▶ _Task description_
Look below for lines that hold the string "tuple" and copy each one.

▶ _Exercise material_
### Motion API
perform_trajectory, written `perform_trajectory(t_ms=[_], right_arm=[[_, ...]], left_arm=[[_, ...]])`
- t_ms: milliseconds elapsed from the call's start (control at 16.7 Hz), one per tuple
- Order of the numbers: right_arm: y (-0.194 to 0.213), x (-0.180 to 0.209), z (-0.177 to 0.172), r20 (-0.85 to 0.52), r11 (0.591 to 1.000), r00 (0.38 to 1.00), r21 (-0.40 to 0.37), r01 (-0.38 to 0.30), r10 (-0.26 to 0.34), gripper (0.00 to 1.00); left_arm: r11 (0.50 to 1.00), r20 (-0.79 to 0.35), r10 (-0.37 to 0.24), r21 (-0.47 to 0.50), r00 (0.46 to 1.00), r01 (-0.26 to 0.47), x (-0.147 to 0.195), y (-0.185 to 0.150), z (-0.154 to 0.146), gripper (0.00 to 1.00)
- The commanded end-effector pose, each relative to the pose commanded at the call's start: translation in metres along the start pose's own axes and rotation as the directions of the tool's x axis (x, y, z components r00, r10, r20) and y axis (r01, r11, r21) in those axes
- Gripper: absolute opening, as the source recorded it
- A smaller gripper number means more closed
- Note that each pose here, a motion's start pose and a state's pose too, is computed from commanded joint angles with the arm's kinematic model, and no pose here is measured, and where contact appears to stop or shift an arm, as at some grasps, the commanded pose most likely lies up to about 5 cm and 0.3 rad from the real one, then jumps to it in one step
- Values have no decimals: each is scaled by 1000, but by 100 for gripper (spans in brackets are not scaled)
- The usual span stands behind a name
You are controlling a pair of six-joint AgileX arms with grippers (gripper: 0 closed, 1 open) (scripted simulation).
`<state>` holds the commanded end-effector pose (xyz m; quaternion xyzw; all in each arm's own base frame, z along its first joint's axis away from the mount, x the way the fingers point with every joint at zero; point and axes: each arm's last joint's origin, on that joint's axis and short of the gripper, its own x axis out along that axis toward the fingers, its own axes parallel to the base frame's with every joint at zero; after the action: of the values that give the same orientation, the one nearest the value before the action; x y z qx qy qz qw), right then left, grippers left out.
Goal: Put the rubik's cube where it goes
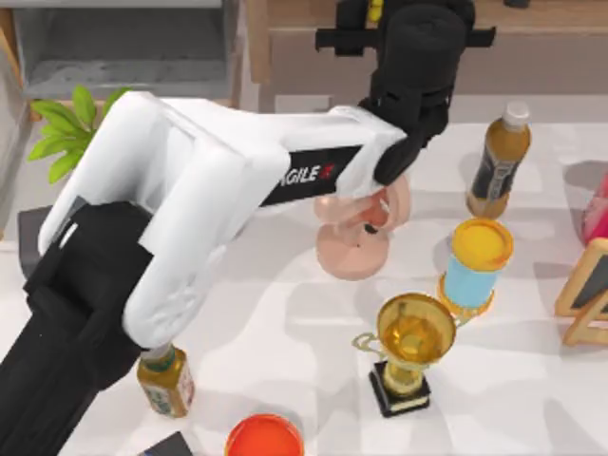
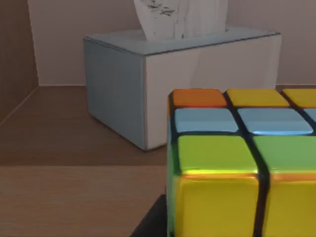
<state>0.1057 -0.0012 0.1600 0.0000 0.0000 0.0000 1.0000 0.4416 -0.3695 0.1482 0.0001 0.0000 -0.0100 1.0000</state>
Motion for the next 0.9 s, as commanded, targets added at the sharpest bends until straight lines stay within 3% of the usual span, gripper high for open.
perform_trajectory(t_ms=[660, 900], right_arm=[[0, 0, 0, 0, 1000, 1000, 0, 0, 0, 100], [0, 0, 0, 0, 1000, 1000, 0, 0, 0, 100]], left_arm=[[1000, 22, 6, -9, 1000, -6, -3, 2, 15, 0], [1000, 20, -24, -6, 1000, 25, -18, -6, 23, 0]])
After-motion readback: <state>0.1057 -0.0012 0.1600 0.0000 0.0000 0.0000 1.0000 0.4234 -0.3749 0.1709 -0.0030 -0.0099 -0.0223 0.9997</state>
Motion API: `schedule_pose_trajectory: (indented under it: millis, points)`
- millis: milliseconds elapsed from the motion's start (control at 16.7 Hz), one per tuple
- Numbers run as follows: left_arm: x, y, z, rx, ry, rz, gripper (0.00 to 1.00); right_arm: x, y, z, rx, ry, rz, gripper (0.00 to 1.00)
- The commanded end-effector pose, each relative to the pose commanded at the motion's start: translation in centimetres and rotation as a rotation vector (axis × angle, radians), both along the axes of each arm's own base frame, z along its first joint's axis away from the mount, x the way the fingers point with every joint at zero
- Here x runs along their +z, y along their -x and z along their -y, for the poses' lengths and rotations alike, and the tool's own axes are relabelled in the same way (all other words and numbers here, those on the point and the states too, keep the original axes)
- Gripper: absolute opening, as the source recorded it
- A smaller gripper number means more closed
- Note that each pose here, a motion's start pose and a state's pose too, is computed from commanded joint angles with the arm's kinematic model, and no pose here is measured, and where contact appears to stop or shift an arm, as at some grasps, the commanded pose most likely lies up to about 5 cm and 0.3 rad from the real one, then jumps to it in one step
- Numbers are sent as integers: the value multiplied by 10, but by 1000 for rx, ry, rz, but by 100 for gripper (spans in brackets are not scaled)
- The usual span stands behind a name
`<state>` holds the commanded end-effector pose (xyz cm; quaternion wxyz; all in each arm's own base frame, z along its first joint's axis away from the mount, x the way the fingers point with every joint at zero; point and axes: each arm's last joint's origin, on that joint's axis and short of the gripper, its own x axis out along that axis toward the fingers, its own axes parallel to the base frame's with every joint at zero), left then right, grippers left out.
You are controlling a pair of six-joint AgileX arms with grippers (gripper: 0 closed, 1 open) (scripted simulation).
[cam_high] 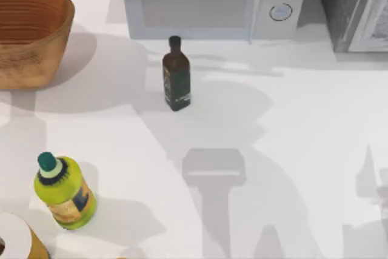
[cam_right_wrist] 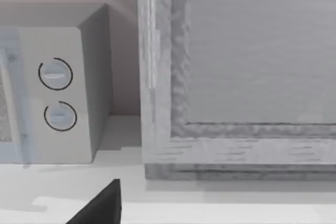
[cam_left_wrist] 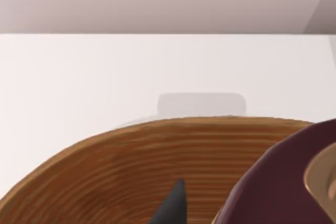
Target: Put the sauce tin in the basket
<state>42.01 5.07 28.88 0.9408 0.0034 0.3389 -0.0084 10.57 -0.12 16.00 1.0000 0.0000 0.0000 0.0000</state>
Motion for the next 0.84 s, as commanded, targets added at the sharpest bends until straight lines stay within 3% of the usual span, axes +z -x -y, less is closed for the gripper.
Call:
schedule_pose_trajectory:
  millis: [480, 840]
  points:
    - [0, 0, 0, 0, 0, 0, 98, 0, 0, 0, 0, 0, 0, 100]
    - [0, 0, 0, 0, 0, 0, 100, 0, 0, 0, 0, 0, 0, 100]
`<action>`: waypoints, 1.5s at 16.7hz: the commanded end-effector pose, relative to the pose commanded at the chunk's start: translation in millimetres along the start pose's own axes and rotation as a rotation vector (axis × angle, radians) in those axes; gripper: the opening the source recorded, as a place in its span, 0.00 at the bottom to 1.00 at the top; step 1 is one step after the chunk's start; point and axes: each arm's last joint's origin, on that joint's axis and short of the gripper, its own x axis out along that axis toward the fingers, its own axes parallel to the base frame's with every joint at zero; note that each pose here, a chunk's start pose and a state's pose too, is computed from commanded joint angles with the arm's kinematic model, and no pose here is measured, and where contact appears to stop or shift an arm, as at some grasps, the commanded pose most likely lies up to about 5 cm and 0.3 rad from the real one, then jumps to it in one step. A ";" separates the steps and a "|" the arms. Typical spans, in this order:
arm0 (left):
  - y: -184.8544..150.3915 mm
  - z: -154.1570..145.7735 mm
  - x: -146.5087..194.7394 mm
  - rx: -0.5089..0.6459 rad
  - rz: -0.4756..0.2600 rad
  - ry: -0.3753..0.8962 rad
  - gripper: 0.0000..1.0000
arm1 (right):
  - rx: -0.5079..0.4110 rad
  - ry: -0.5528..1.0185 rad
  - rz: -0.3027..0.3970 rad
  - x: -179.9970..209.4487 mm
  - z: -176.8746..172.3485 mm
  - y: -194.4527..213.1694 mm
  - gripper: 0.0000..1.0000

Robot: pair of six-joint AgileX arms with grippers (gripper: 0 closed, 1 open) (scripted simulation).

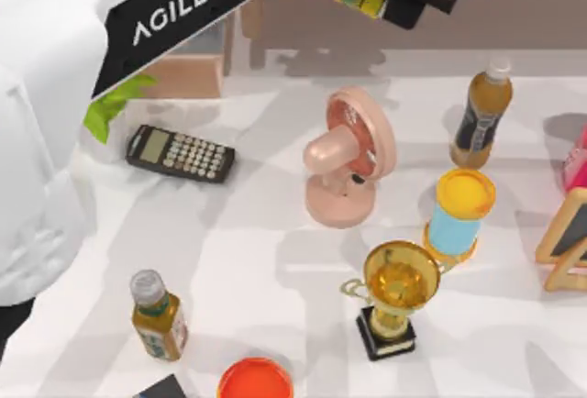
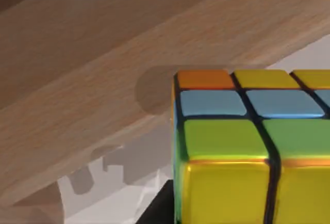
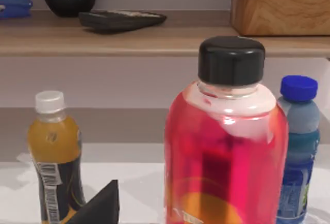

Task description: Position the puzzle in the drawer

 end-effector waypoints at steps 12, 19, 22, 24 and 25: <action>301.7 -78.6 -41.3 -0.277 0.069 0.636 0.00 | 0.000 0.000 0.000 0.0 0.0 0.0 1.00; 430.0 -193.5 -6.0 -0.478 0.061 0.771 0.00 | 0.000 0.000 0.000 0.0 0.0 0.0 1.00; 442.1 -227.9 23.2 -0.500 0.008 0.811 0.00 | 0.000 0.000 0.000 0.0 0.0 0.0 1.00; 442.5 -237.0 33.9 -0.501 -0.014 0.823 0.00 | 0.000 0.000 0.000 0.0 0.0 0.0 1.00; 442.5 -237.0 33.9 -0.501 -0.014 0.823 0.00 | 0.000 0.000 0.000 0.0 0.0 0.0 1.00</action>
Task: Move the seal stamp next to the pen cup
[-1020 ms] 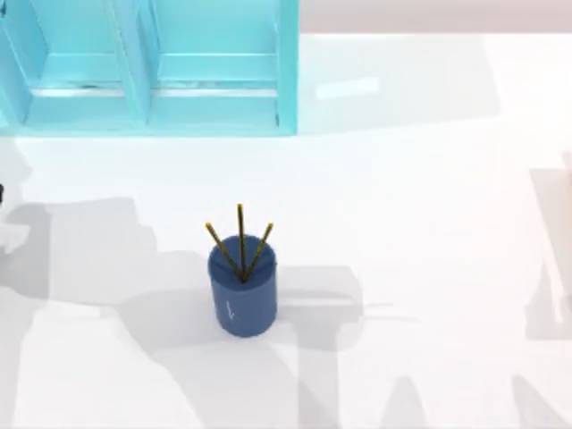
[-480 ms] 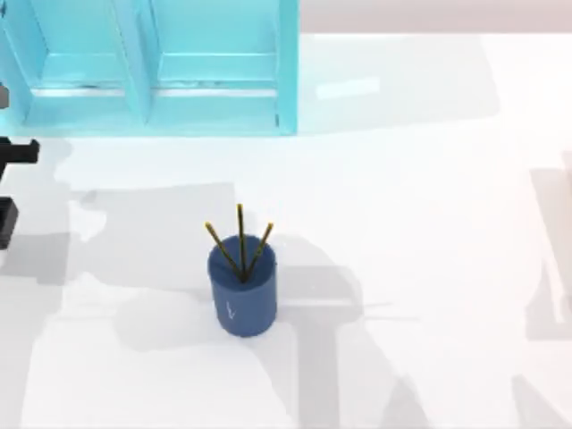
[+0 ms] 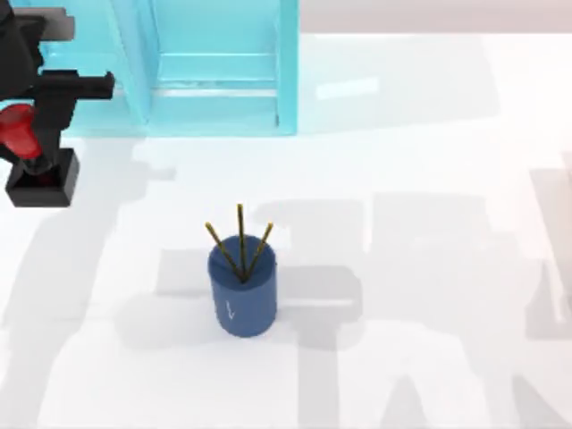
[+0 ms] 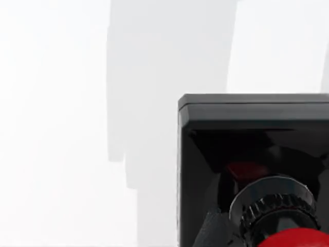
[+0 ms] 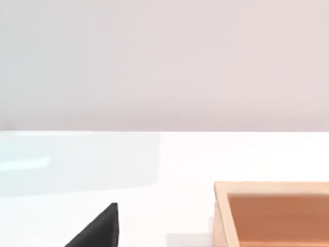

▶ _The completed task_
- t_ms: milliseconds elapsed from the call's start (control at 16.7 Hz), one per tuple
- millis: milliseconds elapsed from the motion's start (control at 16.7 Hz), one per tuple

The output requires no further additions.